BEGIN SUPPLIED MATERIAL

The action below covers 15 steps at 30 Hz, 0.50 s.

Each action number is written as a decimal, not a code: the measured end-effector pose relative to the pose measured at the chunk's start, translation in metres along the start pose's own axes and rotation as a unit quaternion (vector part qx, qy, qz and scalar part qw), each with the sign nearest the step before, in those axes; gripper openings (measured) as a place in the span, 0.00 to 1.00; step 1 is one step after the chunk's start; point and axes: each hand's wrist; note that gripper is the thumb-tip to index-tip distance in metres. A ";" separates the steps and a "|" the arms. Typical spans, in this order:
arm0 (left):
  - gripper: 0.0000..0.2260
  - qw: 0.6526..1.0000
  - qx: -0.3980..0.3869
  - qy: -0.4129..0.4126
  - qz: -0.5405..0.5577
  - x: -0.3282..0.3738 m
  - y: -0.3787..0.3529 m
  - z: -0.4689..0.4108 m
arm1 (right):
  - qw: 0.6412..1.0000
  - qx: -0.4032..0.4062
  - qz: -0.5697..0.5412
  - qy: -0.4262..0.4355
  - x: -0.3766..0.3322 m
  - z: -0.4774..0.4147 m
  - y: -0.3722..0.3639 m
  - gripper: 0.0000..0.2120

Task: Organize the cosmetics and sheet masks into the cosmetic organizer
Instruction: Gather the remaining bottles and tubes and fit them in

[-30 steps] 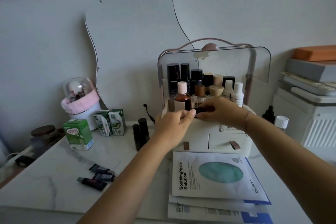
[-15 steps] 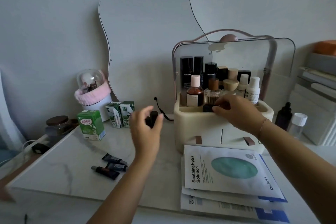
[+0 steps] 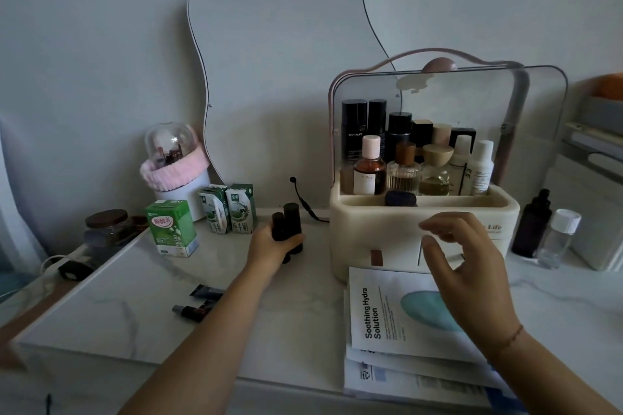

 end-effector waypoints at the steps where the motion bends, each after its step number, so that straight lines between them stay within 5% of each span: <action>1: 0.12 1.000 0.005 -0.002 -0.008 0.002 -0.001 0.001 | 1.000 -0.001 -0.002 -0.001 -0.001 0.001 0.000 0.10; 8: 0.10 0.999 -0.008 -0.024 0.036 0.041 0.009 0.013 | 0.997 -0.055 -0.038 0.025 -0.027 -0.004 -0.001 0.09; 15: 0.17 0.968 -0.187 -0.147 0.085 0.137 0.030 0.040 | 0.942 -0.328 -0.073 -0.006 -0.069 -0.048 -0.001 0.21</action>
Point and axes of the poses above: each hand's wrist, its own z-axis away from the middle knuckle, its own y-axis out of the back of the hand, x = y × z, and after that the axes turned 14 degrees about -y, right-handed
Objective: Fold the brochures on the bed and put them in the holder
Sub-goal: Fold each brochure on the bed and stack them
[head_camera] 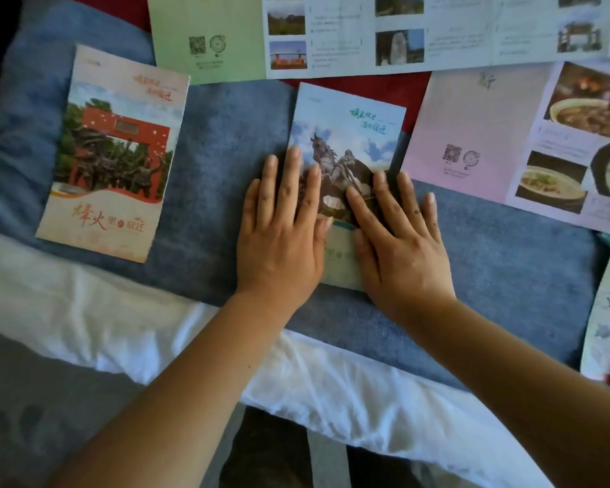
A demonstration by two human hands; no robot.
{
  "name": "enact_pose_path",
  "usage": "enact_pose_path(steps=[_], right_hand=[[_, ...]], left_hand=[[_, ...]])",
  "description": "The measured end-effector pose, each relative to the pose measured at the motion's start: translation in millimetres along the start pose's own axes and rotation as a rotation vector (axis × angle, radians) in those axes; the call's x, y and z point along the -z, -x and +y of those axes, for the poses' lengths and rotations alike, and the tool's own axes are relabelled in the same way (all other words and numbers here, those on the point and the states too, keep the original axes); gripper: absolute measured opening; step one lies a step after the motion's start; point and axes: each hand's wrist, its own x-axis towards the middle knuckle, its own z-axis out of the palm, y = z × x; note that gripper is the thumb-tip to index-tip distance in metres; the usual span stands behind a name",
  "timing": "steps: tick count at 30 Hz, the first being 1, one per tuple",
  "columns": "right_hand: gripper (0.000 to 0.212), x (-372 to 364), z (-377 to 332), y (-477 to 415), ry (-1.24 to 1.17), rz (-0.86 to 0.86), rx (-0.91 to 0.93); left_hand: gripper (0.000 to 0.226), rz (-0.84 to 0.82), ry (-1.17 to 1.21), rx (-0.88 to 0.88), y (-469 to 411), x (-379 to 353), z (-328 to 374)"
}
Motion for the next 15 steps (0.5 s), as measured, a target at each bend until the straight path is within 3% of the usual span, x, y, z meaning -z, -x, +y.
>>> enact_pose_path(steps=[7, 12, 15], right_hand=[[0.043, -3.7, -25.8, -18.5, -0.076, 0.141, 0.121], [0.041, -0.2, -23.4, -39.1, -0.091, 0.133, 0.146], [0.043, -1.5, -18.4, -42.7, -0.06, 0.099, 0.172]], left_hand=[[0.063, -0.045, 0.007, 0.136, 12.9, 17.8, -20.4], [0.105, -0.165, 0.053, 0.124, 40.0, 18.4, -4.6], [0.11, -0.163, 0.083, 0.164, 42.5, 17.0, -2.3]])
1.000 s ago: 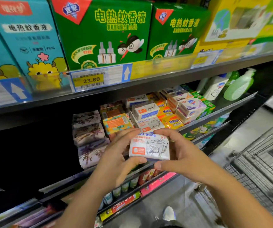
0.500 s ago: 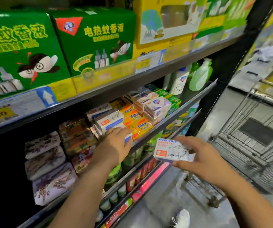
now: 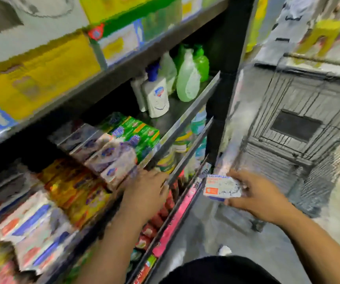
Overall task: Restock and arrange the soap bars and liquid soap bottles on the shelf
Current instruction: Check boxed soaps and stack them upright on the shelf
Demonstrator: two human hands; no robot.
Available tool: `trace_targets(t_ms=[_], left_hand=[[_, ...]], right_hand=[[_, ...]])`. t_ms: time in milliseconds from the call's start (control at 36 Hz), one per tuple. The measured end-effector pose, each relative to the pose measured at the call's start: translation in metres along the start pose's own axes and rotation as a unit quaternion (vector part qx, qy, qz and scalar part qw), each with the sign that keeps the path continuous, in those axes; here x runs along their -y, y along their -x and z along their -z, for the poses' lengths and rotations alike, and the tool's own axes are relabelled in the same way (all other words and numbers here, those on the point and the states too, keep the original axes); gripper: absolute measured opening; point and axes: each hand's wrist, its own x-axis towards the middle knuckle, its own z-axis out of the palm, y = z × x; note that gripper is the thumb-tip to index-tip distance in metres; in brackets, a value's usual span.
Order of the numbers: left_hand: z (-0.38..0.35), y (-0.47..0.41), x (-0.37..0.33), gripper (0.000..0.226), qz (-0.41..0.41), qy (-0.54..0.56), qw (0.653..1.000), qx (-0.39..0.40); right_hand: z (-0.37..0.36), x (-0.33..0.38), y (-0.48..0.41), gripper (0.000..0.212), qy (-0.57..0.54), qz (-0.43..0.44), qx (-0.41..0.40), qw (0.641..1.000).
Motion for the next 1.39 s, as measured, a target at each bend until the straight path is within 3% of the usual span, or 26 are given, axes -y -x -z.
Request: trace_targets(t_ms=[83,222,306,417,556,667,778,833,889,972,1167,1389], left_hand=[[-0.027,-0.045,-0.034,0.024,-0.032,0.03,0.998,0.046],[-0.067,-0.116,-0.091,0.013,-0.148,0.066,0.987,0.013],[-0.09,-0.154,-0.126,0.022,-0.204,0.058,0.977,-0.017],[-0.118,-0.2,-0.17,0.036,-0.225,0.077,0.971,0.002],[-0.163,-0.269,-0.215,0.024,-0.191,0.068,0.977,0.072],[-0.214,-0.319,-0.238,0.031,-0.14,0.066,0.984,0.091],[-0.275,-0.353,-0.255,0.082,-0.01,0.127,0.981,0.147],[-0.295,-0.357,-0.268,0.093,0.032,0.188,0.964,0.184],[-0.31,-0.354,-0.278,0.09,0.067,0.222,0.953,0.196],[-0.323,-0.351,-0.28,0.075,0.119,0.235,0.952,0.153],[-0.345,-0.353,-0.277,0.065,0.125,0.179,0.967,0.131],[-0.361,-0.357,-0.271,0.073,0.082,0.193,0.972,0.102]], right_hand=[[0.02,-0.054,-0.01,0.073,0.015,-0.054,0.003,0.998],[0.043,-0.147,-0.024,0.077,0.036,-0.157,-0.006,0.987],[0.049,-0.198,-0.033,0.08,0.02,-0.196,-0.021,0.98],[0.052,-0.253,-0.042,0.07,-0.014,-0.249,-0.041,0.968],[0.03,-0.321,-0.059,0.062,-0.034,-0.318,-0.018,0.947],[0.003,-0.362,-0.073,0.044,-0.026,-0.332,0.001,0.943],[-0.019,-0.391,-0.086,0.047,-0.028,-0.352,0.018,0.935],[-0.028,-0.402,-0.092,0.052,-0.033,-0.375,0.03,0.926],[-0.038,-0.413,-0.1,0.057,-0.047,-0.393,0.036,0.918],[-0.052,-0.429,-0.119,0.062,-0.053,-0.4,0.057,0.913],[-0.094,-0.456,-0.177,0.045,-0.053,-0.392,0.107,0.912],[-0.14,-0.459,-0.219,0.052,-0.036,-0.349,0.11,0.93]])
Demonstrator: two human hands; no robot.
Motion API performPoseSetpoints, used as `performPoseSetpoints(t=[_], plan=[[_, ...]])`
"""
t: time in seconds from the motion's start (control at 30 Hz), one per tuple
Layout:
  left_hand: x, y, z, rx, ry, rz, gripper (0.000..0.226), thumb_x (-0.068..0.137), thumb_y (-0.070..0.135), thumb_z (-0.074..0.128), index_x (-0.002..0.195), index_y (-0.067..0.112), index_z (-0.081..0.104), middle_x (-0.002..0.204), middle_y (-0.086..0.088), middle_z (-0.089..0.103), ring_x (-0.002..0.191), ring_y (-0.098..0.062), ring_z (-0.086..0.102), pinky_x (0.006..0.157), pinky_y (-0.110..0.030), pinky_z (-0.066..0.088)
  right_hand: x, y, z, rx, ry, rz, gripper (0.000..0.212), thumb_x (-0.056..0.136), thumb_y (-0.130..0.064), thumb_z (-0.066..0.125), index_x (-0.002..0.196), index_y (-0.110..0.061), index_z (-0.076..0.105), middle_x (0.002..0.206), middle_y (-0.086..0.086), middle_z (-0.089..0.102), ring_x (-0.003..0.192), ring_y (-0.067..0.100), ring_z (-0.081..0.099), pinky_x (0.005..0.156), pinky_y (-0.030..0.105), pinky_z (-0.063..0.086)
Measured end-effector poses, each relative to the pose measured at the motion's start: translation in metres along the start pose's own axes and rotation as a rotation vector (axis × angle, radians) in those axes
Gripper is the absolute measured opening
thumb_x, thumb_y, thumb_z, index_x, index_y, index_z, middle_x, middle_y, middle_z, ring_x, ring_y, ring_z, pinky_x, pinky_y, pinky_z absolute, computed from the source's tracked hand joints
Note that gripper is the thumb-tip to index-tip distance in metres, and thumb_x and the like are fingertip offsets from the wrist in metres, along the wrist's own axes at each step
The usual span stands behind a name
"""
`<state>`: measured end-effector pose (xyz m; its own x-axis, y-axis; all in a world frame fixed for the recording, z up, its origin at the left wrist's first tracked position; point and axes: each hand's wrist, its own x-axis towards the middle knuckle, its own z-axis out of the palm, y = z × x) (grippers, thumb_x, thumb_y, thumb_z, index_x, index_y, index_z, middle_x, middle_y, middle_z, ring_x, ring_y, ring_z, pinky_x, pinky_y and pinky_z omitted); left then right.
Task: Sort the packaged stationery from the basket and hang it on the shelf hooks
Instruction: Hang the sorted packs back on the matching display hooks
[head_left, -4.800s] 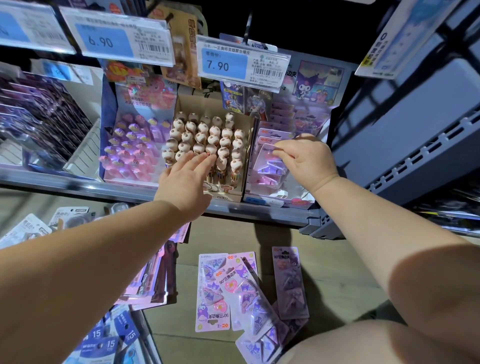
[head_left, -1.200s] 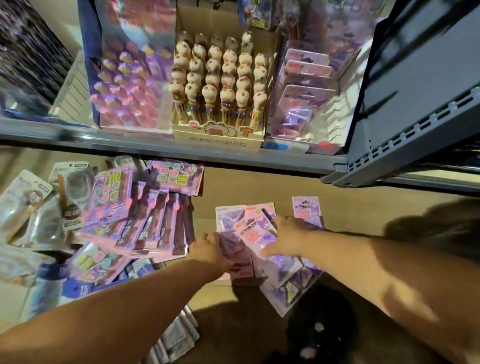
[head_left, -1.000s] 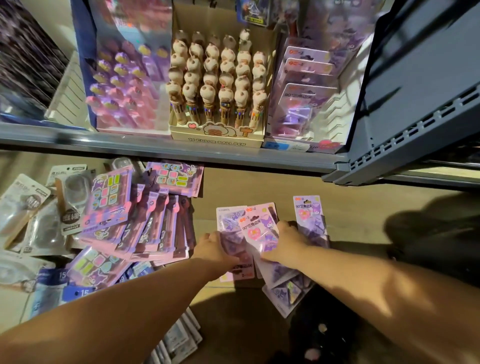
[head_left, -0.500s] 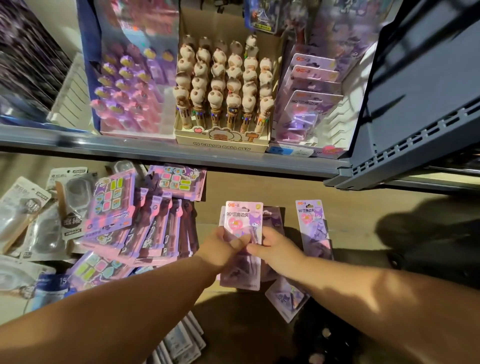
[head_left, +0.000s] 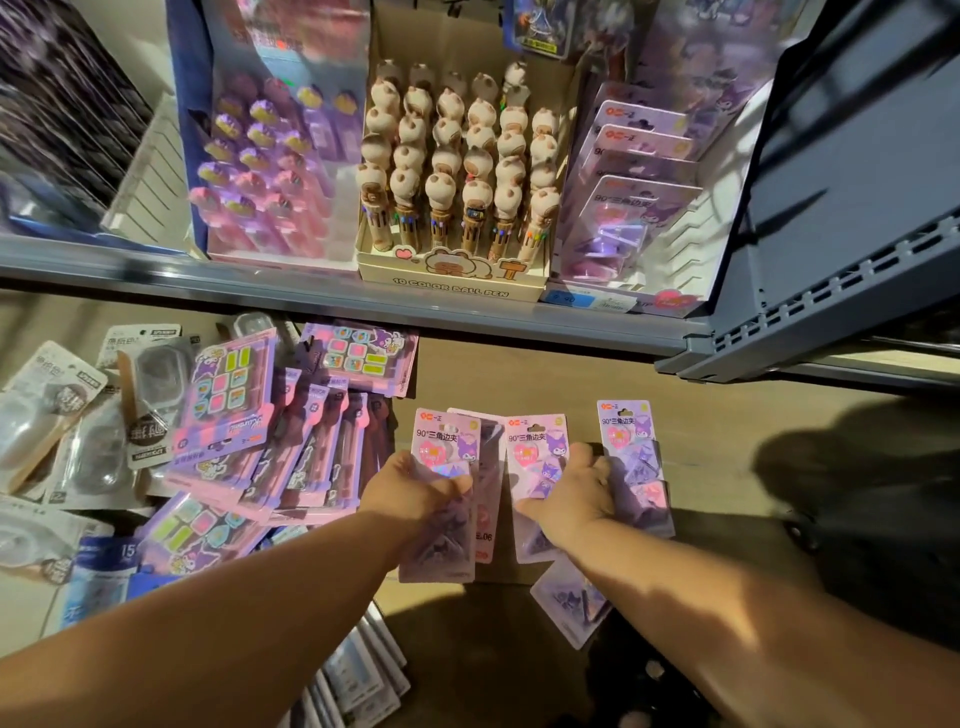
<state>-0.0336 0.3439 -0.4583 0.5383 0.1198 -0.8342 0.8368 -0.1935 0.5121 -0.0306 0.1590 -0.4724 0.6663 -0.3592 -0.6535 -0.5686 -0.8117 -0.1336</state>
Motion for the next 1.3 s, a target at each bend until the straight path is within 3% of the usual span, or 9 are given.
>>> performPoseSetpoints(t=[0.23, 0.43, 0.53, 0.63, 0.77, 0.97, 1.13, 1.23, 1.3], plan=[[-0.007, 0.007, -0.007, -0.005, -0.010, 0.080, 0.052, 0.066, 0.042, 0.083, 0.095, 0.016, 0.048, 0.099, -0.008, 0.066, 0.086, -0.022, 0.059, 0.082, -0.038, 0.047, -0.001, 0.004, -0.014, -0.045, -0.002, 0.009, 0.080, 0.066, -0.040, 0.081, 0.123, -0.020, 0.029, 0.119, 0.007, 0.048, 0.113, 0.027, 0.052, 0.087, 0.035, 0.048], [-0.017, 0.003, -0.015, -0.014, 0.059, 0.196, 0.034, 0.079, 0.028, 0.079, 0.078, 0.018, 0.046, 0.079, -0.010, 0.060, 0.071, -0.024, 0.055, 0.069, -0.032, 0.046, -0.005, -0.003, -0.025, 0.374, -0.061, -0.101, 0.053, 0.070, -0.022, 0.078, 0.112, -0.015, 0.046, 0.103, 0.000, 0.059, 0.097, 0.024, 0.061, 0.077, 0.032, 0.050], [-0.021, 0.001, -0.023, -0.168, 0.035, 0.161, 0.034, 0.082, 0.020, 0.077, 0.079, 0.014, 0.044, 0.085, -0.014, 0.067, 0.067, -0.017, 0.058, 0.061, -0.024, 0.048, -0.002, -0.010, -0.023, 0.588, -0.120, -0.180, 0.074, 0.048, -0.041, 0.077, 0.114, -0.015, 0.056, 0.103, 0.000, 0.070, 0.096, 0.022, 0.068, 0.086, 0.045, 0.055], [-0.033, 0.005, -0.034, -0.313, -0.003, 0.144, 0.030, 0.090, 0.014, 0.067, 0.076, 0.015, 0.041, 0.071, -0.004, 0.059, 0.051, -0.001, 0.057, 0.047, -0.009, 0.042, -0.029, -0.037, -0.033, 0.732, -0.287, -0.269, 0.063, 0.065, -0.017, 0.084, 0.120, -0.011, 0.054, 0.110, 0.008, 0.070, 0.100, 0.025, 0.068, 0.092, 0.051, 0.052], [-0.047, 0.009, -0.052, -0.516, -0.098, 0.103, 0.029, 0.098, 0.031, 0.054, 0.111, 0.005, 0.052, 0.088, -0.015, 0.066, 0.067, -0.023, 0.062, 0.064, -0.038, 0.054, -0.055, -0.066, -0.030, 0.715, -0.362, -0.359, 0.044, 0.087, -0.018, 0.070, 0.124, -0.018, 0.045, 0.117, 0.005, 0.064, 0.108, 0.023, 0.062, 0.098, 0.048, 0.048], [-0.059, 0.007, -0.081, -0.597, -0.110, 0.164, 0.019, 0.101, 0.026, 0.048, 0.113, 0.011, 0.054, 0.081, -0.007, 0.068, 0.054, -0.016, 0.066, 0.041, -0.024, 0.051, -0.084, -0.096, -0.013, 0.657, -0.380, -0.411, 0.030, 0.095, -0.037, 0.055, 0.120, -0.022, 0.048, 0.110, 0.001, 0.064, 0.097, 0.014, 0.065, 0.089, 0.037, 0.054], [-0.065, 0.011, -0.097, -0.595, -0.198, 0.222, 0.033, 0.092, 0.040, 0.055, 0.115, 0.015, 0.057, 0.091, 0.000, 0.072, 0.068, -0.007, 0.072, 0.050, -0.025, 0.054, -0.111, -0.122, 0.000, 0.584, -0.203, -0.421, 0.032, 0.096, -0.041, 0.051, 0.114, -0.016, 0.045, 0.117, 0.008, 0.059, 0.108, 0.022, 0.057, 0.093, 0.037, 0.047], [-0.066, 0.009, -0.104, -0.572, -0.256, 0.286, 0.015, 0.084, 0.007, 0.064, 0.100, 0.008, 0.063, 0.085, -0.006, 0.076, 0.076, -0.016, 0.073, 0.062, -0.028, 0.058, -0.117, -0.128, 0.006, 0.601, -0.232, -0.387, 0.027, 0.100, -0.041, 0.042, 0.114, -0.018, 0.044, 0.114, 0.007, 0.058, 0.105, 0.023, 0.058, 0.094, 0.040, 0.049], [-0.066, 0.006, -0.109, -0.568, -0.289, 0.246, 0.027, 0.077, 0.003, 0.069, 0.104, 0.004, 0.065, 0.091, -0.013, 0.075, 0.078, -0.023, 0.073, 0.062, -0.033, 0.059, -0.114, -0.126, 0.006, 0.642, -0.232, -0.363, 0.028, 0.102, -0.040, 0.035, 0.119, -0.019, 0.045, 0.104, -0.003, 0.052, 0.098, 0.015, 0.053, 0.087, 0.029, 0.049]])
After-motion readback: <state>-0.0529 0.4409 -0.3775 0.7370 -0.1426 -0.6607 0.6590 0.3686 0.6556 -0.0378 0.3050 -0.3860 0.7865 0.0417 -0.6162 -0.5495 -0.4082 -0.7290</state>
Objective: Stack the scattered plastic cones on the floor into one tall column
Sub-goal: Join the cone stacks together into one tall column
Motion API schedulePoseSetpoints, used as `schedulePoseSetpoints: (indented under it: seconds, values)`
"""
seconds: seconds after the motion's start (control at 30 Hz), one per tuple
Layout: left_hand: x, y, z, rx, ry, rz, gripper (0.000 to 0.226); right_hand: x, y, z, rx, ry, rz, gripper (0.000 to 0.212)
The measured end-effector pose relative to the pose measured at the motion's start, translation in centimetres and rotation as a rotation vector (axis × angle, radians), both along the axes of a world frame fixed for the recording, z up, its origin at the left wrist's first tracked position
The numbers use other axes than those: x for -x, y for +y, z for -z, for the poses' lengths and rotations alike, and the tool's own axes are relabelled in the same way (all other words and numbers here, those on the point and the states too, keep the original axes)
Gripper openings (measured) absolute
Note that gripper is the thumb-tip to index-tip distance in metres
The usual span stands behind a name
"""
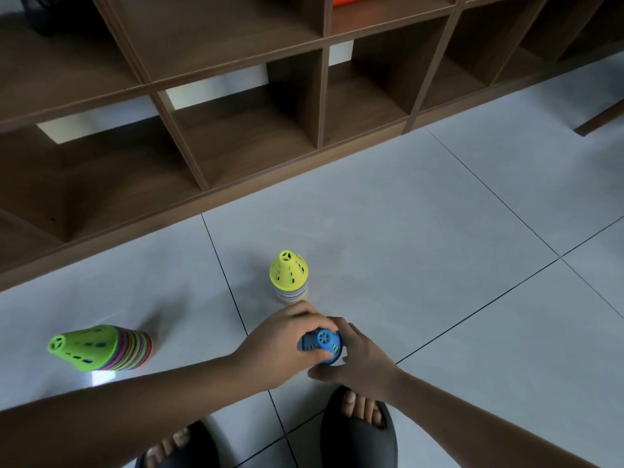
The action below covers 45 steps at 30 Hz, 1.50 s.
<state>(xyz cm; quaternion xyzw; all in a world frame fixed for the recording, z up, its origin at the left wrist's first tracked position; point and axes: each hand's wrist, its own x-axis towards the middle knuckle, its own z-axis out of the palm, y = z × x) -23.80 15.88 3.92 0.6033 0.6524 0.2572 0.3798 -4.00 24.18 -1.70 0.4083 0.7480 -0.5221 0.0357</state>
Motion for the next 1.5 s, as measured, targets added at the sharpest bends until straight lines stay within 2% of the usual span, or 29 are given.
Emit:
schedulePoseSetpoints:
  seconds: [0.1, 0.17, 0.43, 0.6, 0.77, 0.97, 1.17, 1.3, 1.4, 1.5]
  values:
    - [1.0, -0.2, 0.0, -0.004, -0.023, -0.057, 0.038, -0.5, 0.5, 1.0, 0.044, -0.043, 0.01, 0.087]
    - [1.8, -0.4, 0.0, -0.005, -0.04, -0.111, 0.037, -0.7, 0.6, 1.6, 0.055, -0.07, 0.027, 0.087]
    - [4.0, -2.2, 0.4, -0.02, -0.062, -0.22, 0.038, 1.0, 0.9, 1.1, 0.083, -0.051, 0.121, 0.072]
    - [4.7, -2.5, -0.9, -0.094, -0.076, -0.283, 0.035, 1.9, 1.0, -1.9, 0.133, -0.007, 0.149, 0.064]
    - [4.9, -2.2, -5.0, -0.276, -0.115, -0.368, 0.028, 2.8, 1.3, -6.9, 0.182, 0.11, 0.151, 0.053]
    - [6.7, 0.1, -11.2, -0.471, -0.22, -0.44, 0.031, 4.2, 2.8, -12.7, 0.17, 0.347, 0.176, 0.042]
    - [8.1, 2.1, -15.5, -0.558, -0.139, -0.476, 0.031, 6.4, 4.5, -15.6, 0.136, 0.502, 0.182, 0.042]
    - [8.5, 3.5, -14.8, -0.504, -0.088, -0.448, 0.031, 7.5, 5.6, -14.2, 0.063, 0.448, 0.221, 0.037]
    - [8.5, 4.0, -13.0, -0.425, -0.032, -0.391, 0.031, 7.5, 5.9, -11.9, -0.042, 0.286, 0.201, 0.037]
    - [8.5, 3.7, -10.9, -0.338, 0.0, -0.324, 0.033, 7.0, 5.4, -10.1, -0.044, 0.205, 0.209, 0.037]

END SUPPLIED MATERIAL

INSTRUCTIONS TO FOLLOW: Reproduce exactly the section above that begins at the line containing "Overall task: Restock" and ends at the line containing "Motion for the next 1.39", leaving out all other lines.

RESPONSE TO THE TASK:
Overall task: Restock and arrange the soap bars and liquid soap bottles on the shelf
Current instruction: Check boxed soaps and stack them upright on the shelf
Demonstrator: two human hands; no robot.
Available tool: `trace_targets(t_ms=[_], left_hand=[[_, ...]], right_hand=[[_, ...]])`. t_ms: time in milliseconds from the call's start (control at 36 Hz), one per tuple. The measured end-effector pose, each relative to the pose measured at the call's start: translation in metres along the start pose's own axes and rotation as a unit quaternion (vector part qx, qy, qz and scalar part qw), each with the sign that keeps the path continuous, in those axes; here x runs along their -y, y along their -x and z along their -z, for the poses' lengths and rotations alike, and the tool's own axes are relabelled in the same way (all other words and numbers here, those on the point and the states too, keep the original axes); gripper: absolute measured opening; point and axes: each hand's wrist, its own x-axis towards the middle knuckle, its own z-axis out of the palm, y = z × x; note that gripper is the thumb-tip to index-tip distance in metres; in brackets, a value's usual span.
Order of the numbers: left_hand: z (-0.38..0.35), y (-0.47..0.41), x (-0.37..0.33), gripper (0.000..0.226), qz (-0.41..0.41), qy (-0.54..0.56), qw (0.653..1.000), qx (-0.39..0.40); right_hand: z (-0.37..0.36), x (-0.33..0.38), y (-0.48..0.41), gripper (0.000..0.212), qy (-0.57..0.54), qz (-0.43..0.44), qx (-0.41..0.40), qw (0.641..1.000).
Motion for the next 1.39 s, as measured, a target at each bend until the straight path is within 3% of the usual span, or 26 are given, axes -y -x -z.

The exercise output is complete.